• [EXERCISE DETAILS]: A word-for-word reproduction of the listing is required.

• [INFORMATION SUPPLIED]:
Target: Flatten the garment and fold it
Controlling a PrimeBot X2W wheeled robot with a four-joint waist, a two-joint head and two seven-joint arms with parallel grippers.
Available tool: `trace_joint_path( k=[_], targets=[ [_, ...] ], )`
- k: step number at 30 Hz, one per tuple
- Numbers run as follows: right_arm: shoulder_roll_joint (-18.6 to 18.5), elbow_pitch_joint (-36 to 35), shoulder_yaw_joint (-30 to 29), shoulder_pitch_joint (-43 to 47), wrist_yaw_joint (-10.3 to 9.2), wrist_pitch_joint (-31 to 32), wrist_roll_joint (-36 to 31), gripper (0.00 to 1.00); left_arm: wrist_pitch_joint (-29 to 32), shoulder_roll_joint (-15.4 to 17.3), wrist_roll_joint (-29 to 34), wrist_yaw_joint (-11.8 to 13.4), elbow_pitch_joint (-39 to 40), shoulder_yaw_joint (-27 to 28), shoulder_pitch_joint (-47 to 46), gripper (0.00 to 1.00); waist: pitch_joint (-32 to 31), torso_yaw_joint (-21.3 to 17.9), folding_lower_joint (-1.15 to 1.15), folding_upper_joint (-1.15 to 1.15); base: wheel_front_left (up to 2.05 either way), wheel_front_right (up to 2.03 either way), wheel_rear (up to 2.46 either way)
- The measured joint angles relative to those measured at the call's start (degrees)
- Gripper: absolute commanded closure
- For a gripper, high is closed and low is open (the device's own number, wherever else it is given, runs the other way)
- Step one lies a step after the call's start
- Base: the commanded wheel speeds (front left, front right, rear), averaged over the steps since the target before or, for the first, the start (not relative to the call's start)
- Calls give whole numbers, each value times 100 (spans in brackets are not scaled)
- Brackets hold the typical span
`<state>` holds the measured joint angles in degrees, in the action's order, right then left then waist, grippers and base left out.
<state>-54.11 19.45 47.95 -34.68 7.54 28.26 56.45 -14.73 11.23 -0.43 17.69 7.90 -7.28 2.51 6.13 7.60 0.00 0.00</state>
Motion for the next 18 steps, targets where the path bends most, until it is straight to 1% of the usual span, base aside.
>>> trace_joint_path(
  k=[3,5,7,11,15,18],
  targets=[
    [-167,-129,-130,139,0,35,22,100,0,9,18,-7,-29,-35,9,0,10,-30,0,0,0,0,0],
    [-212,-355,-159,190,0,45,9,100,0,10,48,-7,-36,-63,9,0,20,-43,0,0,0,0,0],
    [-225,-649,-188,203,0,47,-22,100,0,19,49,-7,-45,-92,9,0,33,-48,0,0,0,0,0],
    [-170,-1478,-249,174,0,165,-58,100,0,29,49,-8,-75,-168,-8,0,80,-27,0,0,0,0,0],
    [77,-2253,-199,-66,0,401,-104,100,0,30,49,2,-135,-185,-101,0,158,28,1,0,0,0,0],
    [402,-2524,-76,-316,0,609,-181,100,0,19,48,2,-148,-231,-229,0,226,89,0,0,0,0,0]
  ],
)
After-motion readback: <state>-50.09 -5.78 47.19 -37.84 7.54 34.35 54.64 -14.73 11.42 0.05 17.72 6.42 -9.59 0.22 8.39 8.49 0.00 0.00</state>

• [RESULT BELOW]:
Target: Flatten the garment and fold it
Controlling a PrimeBot X2W wheeled robot with a four-joint waist, a two-joint head and two seven-joint arms with parallel grippers.
Available tool: `trace_joint_path( k=[_], targets=[ [_, ...] ], )`
- k: step number at 30 Hz, one per tuple
- Numbers run as follows: right_arm: shoulder_roll_joint (-18.6 to 18.5), elbow_pitch_joint (-36 to 35), shoulder_yaw_joint (-30 to 29), shoulder_pitch_joint (-43 to 47), wrist_yaw_joint (-10.3 to 9.2), wrist_pitch_joint (-31 to 32), wrist_roll_joint (-36 to 31), gripper (0.00 to 1.00); left_arm: wrist_pitch_joint (-29 to 32), shoulder_roll_joint (-15.4 to 17.3), wrist_roll_joint (-29 to 34), wrist_yaw_joint (-11.8 to 13.4), elbow_pitch_joint (-39 to 40), shoulder_yaw_joint (-27 to 28), shoulder_pitch_joint (-47 to 46), gripper (0.00 to 1.00); waist: pitch_joint (-32 to 31), torso_yaw_joint (-21.3 to 17.9), folding_lower_joint (-1.15 to 1.15), folding_upper_joint (-1.15 to 1.15); base: wheel_front_left (up to 2.05 either way), wheel_front_right (up to 2.03 either way), wheel_rear (up to 2.46 either way)
- The measured joint angles relative to those measured at the call's start (degrees)
- Gripper: absolute commanded closure
- For a gripper, high is closed and low is open (the device's own number, wherever else it is given, runs the other way)
- Step one lies a step after the call's start
- Base: the commanded wheel speeds (front left, front right, rear), averaged over the steps since the target before or, for the first, the start (not relative to the call's start)
- Calls give whole numbers, each value times 100 (spans in brackets are not scaled)
- Brackets hold the typical span
`<state>` holds the measured joint angles in degrees, in the action's order, right then left then waist, grippers and base left out.
<state>-54.11 19.45 47.95 -34.68 7.54 28.26 56.45 -14.73 11.23 -0.43 17.69 7.90 -7.28 2.51 6.13 7.60 0.00 0.00</state>
Motion for the next 18 steps, targets where the path bends most, until it is straight to 1% of the usual span, base aside.
>>> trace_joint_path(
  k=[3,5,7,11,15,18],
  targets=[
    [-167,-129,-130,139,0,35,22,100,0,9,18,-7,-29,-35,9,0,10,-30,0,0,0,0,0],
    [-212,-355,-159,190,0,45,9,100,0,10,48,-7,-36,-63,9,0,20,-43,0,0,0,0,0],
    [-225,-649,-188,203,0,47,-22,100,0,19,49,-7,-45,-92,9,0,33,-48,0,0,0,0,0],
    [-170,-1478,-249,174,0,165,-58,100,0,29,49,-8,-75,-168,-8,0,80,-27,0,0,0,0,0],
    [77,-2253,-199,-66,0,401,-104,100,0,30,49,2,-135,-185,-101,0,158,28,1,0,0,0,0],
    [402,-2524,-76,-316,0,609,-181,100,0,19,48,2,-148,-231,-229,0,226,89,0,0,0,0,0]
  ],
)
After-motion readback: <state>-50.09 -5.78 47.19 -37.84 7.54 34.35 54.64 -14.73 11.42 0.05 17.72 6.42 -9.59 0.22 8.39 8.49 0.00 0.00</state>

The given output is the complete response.